Although the administration’s efforts to frame the Iran nuclear debate as foremost a question of how far from the “finish line” Iran is and will be under a prospective nuclear agreement have been fairly successful thus far (critics of its Iran posture who complain that a year is not enough unwittingly play along), the White House is giving short shrift to a host of other factors critical to thwarting Iran’s nuclear ambitions, such as the status of an underground enrichment bunker purpose-built for a contested breakout, the ability of inspectors to fully account for Iranian inventories, and curbs on research and development. At the end of the day, neither Congress nor American allies are likely to be very impressed when the particulars of the impending nuclear accord become known.
 The IAEA defines significant quantity (SQ) as “the approximate amount of nuclear material for which the possibility of manufacturing a nuclear explosive device cannot be excluded.” IAEA Safeguards Glossary, 2001 Edition, IAEA.
 I borrow (but slightly modify) this term from Greg Thielmann and Robert Wright. See Greg Thielmann and Robert Wright, “The Trouble With ‘Breakout Capacity’,” Slate, June 18, 2014. Thielmann and Wright define effective breakout capacity as “the time it takes to produce a deliverable weapon,” including construction of non-fissile bomb components and delivery vehicle.
 David Albright, “Technical Note: Making Sense out of the IR-8 Centrifuge,” ISIS, September 23, 2014. https://isis-online.org/isis-reports/detail/technical-note-making-sense-out-of-the-ir-8-centrifuge/
 Iran would “remain a flip of the switch away from sprinting for the bomb,” according to a report by the Gemunder Center Iran Task Force of the Jewish Institute for National Security Affairs (JINSA).

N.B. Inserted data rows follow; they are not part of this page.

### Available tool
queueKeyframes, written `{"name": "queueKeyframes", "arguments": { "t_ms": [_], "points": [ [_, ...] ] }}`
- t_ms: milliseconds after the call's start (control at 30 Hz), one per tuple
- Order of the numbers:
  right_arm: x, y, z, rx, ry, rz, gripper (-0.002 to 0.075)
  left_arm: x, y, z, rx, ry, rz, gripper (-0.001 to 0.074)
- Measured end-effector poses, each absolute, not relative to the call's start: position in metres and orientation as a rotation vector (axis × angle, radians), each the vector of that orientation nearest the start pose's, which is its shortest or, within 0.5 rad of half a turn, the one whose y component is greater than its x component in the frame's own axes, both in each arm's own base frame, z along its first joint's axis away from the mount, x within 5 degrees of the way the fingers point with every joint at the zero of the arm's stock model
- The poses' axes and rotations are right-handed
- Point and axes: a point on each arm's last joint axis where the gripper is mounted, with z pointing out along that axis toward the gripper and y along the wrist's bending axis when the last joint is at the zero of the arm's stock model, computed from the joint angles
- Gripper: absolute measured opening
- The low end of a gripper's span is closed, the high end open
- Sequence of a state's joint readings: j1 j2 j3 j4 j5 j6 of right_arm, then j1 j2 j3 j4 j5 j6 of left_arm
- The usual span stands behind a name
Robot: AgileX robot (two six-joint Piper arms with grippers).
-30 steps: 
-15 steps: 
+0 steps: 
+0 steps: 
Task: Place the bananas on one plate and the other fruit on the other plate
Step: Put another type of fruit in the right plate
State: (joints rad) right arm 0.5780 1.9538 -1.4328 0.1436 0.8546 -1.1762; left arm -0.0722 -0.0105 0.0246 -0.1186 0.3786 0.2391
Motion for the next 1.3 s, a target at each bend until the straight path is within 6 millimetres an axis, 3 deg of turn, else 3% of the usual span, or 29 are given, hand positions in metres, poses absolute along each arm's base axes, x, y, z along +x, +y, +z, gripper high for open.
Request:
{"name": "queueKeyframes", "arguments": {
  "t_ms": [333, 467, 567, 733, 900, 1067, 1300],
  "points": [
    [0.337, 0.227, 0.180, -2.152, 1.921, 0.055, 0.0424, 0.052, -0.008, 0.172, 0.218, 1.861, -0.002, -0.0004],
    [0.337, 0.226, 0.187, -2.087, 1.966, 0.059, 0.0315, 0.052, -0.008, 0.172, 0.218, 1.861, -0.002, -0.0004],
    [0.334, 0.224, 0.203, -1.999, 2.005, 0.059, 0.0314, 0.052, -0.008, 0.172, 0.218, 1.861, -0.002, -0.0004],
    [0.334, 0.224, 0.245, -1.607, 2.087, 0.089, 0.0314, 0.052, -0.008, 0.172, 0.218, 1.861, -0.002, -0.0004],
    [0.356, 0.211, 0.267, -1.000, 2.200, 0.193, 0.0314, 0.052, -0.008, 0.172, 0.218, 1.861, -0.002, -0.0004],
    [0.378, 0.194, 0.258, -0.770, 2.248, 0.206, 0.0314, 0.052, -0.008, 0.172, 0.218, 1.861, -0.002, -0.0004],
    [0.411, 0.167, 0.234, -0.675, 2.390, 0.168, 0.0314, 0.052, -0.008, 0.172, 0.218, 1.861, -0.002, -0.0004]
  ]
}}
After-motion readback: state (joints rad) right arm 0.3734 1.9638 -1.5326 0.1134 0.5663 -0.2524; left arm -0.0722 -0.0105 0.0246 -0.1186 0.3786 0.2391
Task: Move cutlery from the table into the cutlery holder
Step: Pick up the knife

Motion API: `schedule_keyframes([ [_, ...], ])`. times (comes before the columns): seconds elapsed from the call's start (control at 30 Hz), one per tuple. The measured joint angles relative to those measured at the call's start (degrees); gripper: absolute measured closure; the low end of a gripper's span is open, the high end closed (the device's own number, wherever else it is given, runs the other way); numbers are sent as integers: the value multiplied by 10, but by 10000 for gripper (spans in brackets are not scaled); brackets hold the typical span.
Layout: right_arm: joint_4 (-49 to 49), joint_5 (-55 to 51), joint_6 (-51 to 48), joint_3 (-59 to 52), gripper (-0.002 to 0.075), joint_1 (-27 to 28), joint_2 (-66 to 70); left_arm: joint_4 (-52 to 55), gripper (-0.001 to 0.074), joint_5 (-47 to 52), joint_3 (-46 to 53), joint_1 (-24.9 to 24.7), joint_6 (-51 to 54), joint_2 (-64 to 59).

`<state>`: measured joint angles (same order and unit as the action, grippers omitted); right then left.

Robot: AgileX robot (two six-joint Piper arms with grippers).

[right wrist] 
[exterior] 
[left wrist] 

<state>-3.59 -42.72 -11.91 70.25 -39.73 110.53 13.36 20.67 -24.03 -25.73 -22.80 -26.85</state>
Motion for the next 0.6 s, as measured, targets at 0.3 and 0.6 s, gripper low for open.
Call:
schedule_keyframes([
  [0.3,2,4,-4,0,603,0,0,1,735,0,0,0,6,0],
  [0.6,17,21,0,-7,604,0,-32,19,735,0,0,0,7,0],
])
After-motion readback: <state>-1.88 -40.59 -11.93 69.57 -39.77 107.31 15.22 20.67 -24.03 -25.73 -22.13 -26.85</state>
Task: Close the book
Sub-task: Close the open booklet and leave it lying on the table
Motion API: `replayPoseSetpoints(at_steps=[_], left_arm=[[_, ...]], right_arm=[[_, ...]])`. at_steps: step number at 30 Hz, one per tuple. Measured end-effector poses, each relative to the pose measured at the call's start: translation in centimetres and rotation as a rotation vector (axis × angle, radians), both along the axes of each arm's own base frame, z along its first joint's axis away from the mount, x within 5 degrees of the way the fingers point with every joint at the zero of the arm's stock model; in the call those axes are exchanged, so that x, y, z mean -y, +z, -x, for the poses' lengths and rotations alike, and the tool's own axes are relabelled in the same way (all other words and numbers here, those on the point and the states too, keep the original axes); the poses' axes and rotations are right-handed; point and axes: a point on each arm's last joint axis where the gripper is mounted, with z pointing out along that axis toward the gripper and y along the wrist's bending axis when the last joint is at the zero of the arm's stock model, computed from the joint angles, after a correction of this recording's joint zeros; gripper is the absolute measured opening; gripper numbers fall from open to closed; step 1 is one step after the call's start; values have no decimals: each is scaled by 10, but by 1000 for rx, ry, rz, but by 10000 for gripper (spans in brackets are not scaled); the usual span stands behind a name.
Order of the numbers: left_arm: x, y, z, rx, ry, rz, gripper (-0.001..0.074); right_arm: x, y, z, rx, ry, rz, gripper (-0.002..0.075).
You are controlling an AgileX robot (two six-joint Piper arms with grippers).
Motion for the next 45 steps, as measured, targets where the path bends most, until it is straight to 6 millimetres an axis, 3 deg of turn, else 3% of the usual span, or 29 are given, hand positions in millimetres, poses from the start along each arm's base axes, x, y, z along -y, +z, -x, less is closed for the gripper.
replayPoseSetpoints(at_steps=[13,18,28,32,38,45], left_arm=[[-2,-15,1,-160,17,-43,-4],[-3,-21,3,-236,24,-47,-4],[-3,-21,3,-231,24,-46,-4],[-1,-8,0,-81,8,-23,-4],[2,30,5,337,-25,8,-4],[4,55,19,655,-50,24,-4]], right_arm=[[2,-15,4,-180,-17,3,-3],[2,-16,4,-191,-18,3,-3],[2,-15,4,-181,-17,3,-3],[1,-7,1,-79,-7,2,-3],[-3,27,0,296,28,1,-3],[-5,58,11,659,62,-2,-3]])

See “Separative Work Units (SWU) and a Final Deal with Iran,” Jewish Institute for National Security Affairs (JINSA), September 22, 2014. Robert Joseph, former undersecretary of state for arms control and international security under George W. Bush, notes that such an arrangement “would permit Tehran to maintain a reserve capacity to enrich uranium far in excess of that suggested by the SWU allowance.” Robert Joseph, “The Path Ahead for a Nuclear Iran,” National Review Online, August 7, 2014.
 David Albright and Paul Brannan, “Critique of Recent Bulletin of Atomic Scientists article on the Fordow Enrichment Plant,” ISIS, November 30, 2009. When Fordow’s existence became public in 2009, administration officials told a White House press briefing that Fordow could produce “enough for a bomb or two a year.” Press Briefing, The White House, September 25, 2009. Ivan Oelrich and Ivanka Barzashka of the Federation of American Scientists (FAS) estimated in late 2009 that it would take 3,000 IR-1 centrifuges four years to produce sufficient WGU for a weapon using natural uranium. However, this estimate was based on a calculation of the IR-1’s effective separative capacity to be only about 0.44 SWU per year. See Ivan Oelrich and Ivanka Barzashka, “A technical evaluation of the Fordow fuel enrichment plant,” Bulletin of the Atomic Scientists, November 23, 2009. Subsequent studies have shown the IR-1 centrifuges at Fordow to average about 0.75 SWU per year. See David Albright, Christina Walrond, and Andrea Stricker, “ISIS Analysis of IAEA Iran Safeguards Report,” ISIS, February 20, 2014. Robert J. Goldston calculates that Fordow would take 2 years to produce one SQ, though he assumes an SQ for Iran’s purposes to be higher than Albright does – around 1,300 kg. Robert J. Goldston, “Negotiating with Iran: Breakout and sneakout,” Bulletin of the Atomic Scientists, February 10, 2015.